Until the Republican Party purges itself of its authoritarian wing, we dare not entrust this county's leadership to it again. If the Democratic leadership does not take measures to hold those responsible accountable, Constitutional undoing could and likely would happen again. It will happen as surely as the hate radio talking heads spew their venomous rants, even now stirring up hate and repression.
It is our duty to push back against their sludge; their repressive inclinations; and their immoral appropriation of the rights, property, and even the lives of the majority of Americans. They had plans for anyone not seeing the world as they did--round them up and make them fodder for the prison-for-profit prison industrial complex. (They think we don't have enough in prison when the US imprisons 25% of those incarcerated around the world). We have 5% of the world's population. By any definition, we have a problem.
It was the one-two punch of Shock Doctrine: First, use catastrophe to impose a police state and, Second, confiscate the infrastructure and accumulated wealth of the 95% of Americans for the betterment of the 5%. Privatize everything in sight, even water systems (in some locales it's already too late). They were working on eliminating our safety net, the Social Security surplus, and everything else that wasn't nailed down. Those not incarcerated would be turned into minimum wage drones. That part is well underway. Make people work two, three even four jobs to make ends meet. And when they are sick, well -too bad. This version of America was rejected on Nov. 4 2008.

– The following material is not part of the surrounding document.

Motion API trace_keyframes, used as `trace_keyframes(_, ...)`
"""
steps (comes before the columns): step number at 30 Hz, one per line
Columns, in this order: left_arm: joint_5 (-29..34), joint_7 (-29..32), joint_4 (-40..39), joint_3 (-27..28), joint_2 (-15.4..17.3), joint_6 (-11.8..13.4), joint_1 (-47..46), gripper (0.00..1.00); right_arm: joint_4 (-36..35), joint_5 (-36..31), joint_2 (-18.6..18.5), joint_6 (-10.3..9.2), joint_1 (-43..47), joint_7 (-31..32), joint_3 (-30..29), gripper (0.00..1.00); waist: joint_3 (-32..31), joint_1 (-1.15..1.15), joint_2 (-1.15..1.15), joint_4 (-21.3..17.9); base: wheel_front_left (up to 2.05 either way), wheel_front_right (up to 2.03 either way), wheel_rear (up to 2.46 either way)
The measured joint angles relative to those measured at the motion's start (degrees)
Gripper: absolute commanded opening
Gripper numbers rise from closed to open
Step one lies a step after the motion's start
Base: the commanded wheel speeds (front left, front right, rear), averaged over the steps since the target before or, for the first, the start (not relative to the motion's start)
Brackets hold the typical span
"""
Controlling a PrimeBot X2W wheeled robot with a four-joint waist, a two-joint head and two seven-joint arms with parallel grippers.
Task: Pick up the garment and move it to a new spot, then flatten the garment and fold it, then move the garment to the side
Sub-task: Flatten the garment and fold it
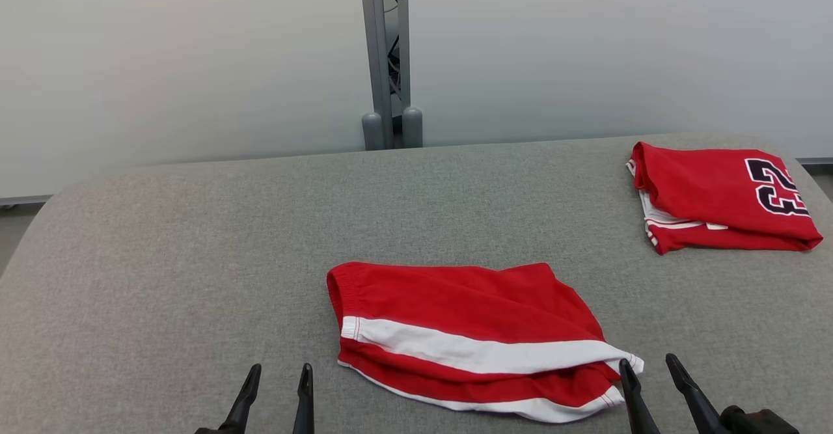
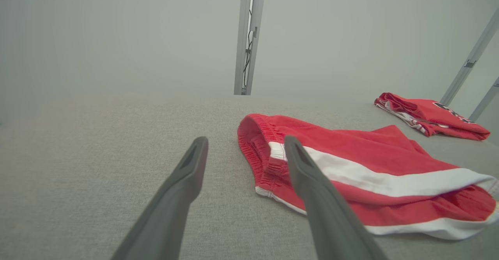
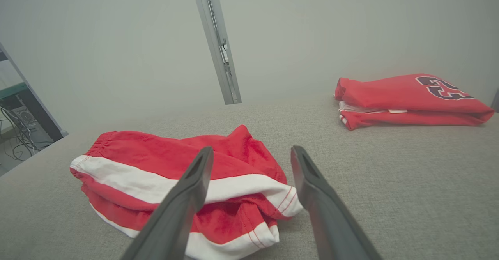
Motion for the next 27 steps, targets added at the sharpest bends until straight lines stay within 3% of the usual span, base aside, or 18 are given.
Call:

For the most part, Barack Obama is moving in a completely new and honorable direction. He is a good man. But there are warnings that we must be vigilant. Our president is under much pressure to feed the Shock Doctriners. There is no effort yet to stop the prisons in the desert, the concentration camps for immigrants, or prisons for profit. Rendition endures. The vestiges of infrastructure for spying on Americans remains in place. The wolves are howling for our infrastructure. Even the brother of the White House Chief of Staff seeks to shut off Medicare to new subscribers. The harbingers of the Shock Doctrine economic policy remain in place. We get to be grateful that Timothy Geitner at least blamed Bush for most of the current problems. And, of course, we'll still be stuck with Larry Summers. Those who are even worse have flooded the airwaves with their "free market" mythology (otherwise known as socialism for the wealthy and "free" enterprise for everyone else. Chris Matthew's inflammatory question, "Are we all socialists now?" misses the point. The government and corporate America are already deeply intertwined to the benefit of corporations, not citizens-at-large.
Every day Barack Obama does something to better what Bush left him. The question is can he work fast enough? Will Americans give him the support he needs to protect their interests? Town Halls will begin across America. Tell the President we'll back him up. But we need him to back us up. Tell him he has the support for single payer. Tell him he has the support to stand up against Max Baucus and Evan Bayh, who'd salve the rich on tax policy, but tell the rest of us --essentially, not literally--to go to hell. Remind him that the harbingers of Shock Doctrine lost Nov 4th and we want change, lots more of it.